Pygmalion, Theatre Review. Playhouse Theatre, Liverpool.

Liverpool Sound and Vision Rating * * * * *

Cast: Alex Beckett, Ian Burfield, Gavi Singh Chera, Flaminia Cinque, Natalie Gavin, Racheal Ofori, Liza Sadovy, Raphael Sowole.

Refreshing, radical and engaging….whilst the sweet saccharine taste of My Fair Lady sits in the theatrical playground like some street urchin outside of sweet shop, eyes aglow at the treats inside, deep in the interior of George Bernard Shaw sits the happiness of a man content at the thought of his tremendous play Pygmalion getting the sincerity of the performance that it fully and rightfully deserves.
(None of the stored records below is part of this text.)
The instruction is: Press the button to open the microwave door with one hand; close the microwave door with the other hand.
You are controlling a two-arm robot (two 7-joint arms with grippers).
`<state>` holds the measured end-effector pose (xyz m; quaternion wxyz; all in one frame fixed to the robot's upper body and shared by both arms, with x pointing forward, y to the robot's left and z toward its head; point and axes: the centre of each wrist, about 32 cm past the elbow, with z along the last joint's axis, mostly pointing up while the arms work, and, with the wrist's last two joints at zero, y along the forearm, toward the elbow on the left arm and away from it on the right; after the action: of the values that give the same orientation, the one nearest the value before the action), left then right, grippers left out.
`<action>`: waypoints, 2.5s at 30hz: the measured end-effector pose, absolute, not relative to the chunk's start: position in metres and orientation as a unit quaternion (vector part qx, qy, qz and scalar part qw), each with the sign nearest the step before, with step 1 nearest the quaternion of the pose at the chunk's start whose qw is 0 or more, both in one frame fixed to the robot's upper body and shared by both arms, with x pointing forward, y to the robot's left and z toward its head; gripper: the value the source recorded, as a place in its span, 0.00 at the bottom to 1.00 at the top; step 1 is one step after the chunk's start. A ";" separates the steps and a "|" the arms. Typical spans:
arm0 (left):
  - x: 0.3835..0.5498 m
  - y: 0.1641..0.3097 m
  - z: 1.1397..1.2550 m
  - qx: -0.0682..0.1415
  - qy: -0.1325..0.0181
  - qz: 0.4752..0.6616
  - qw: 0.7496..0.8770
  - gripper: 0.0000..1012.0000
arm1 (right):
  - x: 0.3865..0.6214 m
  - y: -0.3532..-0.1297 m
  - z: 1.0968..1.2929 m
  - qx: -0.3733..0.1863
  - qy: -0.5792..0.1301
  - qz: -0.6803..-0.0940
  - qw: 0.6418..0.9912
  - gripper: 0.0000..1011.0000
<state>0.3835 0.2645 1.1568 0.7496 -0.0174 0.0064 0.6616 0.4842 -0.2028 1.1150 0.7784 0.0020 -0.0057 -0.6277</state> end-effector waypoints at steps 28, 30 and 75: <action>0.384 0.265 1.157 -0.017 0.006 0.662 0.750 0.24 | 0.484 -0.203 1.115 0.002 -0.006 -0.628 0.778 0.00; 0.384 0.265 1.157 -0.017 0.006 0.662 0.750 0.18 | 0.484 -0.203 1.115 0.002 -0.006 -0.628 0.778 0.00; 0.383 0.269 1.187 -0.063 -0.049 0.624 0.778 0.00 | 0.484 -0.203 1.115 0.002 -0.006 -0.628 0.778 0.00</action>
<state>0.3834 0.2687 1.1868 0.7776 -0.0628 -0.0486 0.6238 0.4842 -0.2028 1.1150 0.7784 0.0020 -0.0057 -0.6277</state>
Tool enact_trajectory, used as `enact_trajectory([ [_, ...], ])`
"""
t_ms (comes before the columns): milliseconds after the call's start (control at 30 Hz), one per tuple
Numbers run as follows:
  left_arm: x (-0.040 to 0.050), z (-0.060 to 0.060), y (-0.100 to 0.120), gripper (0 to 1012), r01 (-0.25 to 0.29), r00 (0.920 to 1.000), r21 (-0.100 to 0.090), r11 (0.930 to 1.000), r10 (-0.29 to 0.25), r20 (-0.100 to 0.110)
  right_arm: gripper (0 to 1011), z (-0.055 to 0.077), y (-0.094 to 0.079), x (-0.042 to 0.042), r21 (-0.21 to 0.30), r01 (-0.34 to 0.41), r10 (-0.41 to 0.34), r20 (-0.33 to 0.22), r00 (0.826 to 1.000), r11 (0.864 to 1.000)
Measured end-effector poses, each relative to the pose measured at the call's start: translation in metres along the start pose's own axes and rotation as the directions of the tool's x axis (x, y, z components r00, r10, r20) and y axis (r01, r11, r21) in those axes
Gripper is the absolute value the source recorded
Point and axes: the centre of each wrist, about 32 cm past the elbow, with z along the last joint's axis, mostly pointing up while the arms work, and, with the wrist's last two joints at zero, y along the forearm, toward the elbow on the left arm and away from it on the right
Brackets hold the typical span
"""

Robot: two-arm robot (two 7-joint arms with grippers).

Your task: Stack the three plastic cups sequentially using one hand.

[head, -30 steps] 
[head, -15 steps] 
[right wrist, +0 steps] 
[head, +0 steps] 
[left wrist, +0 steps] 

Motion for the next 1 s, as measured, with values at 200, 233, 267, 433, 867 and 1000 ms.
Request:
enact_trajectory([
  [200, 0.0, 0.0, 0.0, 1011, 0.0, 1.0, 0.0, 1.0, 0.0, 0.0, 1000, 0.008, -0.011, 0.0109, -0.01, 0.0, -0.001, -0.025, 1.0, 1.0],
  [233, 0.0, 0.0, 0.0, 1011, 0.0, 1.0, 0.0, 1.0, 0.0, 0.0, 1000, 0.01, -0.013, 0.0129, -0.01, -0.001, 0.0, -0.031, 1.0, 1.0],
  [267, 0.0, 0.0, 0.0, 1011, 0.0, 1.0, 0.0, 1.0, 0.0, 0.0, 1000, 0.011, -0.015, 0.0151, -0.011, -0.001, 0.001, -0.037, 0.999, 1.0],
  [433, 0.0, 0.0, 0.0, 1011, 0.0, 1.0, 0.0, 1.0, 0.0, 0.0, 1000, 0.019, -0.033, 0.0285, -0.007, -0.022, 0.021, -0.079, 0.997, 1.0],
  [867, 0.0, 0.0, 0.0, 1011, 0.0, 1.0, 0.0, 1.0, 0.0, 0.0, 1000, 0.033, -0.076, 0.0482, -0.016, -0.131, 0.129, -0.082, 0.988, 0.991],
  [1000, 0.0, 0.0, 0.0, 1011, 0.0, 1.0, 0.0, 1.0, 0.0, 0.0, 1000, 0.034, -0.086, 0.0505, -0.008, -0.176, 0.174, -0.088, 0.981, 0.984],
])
This is a production so far removed from the cinematic classic as it is possible to get, revolutionary, a deep seated militant offering which has far more of the fear that is strewn in the text than the glamour afforded Audrey Hepburn. Headlong Theatre take all the essential wit and wisdom offered by Mr. Shaw and give it to a cast who run so far with it that they require passports to get back to where they started. It is in this wit, the absolute cruelty that is evident in the play which gives it its refreshing and deep seated ideology back; it is the cruelty in which Bernard Shaw made evident as both to the class system and the manners of speech which the era of Victorian England idealised.

The fear of losing one’s words, by having your identity taken from you as you are supplanted into another world, these are always great apprehensions as you try to move up the social scale. The dominant stare of the person silently judging you by your accent, by your choice of words or your idioms, these are nothing to those who believe you have betrayed your roots when they next hear your voice; it is this that makes Eliza Doolittle such a paragon of the bitterness and snobbery felt throughout this play.

In Alex Beckett and Natalie Gavin, there can have been no better Henry Higgins and Eliza Dootlittle, this is the performance of a lifetime for both actors, swerving between film and stage with desire and accountability to the parts, they grace the stage as if it was a kingdom, one dominated by words of stealth and terror, of wit and intellect. In this revolution there is no winner, no loser, only the English language held in absolute esteem and one in which the inventive directing of Sam Pritchard is sheer class.

Pygmalion is the revolution, of sight and sound in just under two hours and one that truly gets under the skin of George Bernard Shaw’s realism which still resonates fully over a hundred years on.